» What you are asked to do: Write out again, exactly, the lines below starting at the one with "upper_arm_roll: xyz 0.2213" and ending at the one with "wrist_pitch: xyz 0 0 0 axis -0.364".

» Material provided:
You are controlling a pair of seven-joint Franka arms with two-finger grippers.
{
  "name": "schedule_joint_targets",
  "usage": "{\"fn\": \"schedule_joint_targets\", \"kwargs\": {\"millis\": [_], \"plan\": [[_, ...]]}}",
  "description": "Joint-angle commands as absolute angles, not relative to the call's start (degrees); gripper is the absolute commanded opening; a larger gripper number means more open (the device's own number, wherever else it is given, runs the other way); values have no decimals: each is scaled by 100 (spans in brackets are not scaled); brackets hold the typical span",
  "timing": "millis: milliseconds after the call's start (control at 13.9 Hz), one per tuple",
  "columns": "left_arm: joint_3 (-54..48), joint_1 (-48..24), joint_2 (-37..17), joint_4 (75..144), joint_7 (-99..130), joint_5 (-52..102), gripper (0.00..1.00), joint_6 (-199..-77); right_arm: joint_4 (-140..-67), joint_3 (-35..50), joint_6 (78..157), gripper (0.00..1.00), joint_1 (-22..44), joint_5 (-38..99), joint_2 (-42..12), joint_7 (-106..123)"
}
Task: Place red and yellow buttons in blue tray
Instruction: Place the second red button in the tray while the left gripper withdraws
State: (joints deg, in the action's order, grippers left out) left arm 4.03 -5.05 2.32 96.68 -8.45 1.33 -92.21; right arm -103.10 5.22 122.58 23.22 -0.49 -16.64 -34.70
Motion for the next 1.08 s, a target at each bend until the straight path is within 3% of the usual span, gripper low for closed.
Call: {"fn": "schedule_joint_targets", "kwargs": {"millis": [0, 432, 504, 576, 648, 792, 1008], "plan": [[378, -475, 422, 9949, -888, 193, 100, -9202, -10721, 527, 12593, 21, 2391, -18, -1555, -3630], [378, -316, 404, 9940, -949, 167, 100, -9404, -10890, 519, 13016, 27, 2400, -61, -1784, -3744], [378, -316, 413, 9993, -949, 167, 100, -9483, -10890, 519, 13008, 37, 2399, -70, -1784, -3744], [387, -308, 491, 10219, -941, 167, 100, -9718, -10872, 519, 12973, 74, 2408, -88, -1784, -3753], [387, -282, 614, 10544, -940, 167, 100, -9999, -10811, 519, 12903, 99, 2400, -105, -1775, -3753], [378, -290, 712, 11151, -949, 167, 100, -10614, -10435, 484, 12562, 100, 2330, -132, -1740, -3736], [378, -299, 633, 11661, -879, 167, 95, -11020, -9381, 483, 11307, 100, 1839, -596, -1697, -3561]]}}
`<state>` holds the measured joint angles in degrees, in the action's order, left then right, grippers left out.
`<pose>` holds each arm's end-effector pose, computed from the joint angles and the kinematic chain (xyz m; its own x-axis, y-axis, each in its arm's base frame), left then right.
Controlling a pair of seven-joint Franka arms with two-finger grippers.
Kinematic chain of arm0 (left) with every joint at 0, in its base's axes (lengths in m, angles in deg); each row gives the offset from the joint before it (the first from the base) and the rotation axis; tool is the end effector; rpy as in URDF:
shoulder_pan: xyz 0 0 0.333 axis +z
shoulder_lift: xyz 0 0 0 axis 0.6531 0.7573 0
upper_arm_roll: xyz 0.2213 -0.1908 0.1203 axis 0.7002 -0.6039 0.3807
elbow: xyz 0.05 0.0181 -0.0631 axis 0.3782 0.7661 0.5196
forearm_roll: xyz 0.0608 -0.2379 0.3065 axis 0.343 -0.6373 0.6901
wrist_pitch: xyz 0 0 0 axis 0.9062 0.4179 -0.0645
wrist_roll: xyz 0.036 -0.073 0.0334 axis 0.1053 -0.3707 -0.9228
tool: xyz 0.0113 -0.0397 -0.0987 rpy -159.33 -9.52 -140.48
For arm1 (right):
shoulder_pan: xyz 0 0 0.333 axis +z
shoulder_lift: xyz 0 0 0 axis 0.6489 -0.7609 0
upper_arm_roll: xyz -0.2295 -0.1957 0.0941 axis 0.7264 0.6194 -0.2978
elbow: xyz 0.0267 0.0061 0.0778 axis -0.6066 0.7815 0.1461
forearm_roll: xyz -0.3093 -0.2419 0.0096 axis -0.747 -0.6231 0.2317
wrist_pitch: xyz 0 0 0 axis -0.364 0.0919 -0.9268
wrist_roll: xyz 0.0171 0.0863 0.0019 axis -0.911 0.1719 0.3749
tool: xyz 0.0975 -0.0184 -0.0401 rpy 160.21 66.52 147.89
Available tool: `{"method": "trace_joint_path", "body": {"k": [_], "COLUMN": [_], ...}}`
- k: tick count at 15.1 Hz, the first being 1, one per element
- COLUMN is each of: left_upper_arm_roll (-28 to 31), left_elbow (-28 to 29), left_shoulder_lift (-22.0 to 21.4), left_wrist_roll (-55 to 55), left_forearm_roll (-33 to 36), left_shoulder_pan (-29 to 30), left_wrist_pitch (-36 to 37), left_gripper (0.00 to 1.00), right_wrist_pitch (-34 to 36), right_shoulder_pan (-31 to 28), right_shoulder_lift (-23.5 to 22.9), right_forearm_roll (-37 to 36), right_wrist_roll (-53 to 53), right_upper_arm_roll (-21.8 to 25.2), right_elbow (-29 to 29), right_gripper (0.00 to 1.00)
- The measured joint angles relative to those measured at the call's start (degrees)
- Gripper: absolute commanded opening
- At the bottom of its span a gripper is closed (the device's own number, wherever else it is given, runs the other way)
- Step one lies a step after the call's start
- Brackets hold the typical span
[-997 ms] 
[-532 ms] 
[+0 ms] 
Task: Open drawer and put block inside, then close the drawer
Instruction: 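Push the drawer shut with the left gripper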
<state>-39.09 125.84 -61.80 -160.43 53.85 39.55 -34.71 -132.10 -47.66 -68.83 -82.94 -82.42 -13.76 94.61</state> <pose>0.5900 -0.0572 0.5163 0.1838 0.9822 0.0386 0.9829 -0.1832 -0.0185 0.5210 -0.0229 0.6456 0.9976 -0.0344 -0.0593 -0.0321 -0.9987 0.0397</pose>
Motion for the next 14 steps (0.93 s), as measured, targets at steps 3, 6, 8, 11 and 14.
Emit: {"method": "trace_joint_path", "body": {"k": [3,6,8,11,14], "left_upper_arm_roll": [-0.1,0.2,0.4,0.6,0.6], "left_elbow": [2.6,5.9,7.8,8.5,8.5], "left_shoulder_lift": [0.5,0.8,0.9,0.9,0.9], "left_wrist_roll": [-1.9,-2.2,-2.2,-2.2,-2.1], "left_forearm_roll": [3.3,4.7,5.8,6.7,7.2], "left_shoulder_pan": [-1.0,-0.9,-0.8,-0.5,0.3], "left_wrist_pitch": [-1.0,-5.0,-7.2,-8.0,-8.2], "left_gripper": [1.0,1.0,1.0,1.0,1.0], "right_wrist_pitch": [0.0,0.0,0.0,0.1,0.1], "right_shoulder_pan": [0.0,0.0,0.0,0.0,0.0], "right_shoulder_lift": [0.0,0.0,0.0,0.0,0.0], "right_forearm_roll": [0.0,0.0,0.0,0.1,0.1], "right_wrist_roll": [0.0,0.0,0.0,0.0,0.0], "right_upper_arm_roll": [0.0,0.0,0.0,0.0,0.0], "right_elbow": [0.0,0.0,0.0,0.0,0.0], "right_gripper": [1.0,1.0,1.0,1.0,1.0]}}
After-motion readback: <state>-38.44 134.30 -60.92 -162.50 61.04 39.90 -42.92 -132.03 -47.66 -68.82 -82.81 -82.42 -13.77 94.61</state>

» Expected output:
upper_arm_roll: xyz 0.2213 -0.1908 0.1203 axis 0.7002 -0.6039 0.3807
elbow: xyz 0.05 0.0181 -0.0631 axis 0.3782 0.7661 0.5196
forearm_roll: xyz 0.0608 -0.2379 0.3065 axis 0.343 -0.6373 0.6901
wrist_pitch: xyz 0 0 0 axis 0.9062 0.4179 -0.0645
wrist_roll: xyz 0.036 -0.073 0.0334 axis 0.1053 -0.3707 -0.9228
tool: xyz 0.0113 -0.0397 -0.0987 rpy -159.33 -9.52 -140.48
For arm1 (right):
shoulder_pan: xyz 0 0 0.333 axis +z
shoulder_lift: xyz 0 0 0 axis 0.6489 -0.7609 0
upper_arm_roll: xyz -0.2295 -0.1957 0.0941 axis 0.7264 0.6194 -0.2978
elbow: xyz 0.0267 0.0061 0.0778 axis -0.6066 0.7815 0.1461
forearm_roll: xyz -0.3093 -0.2419 0.0096 axis -0.747 -0.6231 0.2317
wrist_pitch: xyz 0 0 0 axis -0.364 0.0919 -0.9268

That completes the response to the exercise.